* What you have to do
All of the data below is to be returned unaltered.

* Provided data

== Segment start ==

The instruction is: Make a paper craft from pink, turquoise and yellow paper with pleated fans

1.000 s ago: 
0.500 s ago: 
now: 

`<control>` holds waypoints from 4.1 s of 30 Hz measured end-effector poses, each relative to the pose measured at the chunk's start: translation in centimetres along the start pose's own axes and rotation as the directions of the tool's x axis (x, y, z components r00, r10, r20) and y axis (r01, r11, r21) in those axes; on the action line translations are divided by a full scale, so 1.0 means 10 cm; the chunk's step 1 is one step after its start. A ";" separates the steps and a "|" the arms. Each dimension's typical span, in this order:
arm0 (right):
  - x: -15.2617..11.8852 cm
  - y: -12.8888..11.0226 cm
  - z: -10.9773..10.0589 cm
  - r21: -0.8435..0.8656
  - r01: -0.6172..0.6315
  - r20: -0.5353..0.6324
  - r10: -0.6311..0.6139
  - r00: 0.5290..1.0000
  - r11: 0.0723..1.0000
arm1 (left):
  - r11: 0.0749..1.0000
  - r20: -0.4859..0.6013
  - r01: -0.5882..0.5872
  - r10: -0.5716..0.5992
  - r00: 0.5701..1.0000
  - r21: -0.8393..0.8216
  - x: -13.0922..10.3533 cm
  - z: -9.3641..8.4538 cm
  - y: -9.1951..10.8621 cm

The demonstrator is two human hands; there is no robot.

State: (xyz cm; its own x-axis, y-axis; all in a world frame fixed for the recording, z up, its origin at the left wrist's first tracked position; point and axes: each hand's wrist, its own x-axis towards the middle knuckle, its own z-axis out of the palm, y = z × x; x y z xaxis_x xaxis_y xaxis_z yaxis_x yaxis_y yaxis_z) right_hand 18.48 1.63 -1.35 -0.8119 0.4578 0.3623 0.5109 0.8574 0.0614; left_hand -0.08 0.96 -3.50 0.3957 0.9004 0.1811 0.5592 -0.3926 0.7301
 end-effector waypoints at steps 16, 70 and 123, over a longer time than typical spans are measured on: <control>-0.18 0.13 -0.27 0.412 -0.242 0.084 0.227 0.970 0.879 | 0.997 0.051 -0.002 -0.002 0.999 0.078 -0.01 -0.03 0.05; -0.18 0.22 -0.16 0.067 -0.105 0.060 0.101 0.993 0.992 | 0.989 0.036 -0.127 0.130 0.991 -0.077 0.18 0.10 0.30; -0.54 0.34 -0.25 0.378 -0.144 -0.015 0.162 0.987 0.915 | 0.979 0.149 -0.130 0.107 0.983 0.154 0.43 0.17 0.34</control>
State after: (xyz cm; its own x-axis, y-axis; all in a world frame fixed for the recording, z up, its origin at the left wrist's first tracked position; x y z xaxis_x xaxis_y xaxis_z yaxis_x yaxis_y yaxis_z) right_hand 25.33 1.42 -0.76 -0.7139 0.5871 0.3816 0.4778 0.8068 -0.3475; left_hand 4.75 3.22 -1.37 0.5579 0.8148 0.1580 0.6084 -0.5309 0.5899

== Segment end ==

* Result of this exercise
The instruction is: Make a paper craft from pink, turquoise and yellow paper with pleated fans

1.000 s ago: 
0.500 s ago: 
now: 

`<control>` holds waypoints from 4.1 s of 30 Hz measured end-effector poses, each relative to the pose measured at the chunk's start: translation in centimetres along the start pose's own axes and rotation as the directions of the tool's x axis (x, y, z components r00, r10, r20) and y axis (r01, r11, r21) in those axes; on the action line translations are divided by a full scale, so 1.0 means 10 cm; the chunk's step 1 is one step after its start. A ";" separates the steps and a "|" the arms. Each dimension's typical span, in this order:
arm0 (right):
  - x: -15.2617..11.8852 cm
  - y: -12.8888..11.0226 cm
  - z: -10.9773..10.0589 cm
  - r21: -0.8435..0.8656
  - r01: -0.6172..0.6315
  - r20: -0.5353..0.6324
  - r10: -0.6311..0.6139
  - r00: 0.5290..1.0000
  - r11: 0.0723..1.0000
arm1 (left):
  - r11: 0.0749..1.0000
  - r20: -0.4859..0.6013
  - r01: -0.5882..0.5872
  - r10: -0.5716..0.5992
  - r00: 0.5701..1.0000
  - r21: -0.8393..0.8216
  - x: -13.0922..10.3533 cm
  - z: -9.3641..8.4538 cm
  - y: -9.1951..10.8621 cm

The demonstrator is two human hands; there is no robot.

State: (xyz cm; its own x-axis, y-axis; all in a world frame fixed for the recording, z up, its origin at the left wrist's first tracked position; point and axes: each hand's wrist, its own x-axis towards the middle knuckle, its own z-axis out of the palm, y = z × x; x y z xaxis_x xaxis_y xaxis_z yaxis_x yaxis_y yaxis_z) right_hand 18.48 1.63 -1.35 -0.8119 0.4578 0.3623 0.5109 0.8574 0.0614; left_hand -0.08 0.96 -3.50 0.3957 0.9004 0.1811 0.5592 -0.3926 0.7301
 end-effector waypoints at steps 16, 70 and 123, over a longer time than typical spans are measured on: <control>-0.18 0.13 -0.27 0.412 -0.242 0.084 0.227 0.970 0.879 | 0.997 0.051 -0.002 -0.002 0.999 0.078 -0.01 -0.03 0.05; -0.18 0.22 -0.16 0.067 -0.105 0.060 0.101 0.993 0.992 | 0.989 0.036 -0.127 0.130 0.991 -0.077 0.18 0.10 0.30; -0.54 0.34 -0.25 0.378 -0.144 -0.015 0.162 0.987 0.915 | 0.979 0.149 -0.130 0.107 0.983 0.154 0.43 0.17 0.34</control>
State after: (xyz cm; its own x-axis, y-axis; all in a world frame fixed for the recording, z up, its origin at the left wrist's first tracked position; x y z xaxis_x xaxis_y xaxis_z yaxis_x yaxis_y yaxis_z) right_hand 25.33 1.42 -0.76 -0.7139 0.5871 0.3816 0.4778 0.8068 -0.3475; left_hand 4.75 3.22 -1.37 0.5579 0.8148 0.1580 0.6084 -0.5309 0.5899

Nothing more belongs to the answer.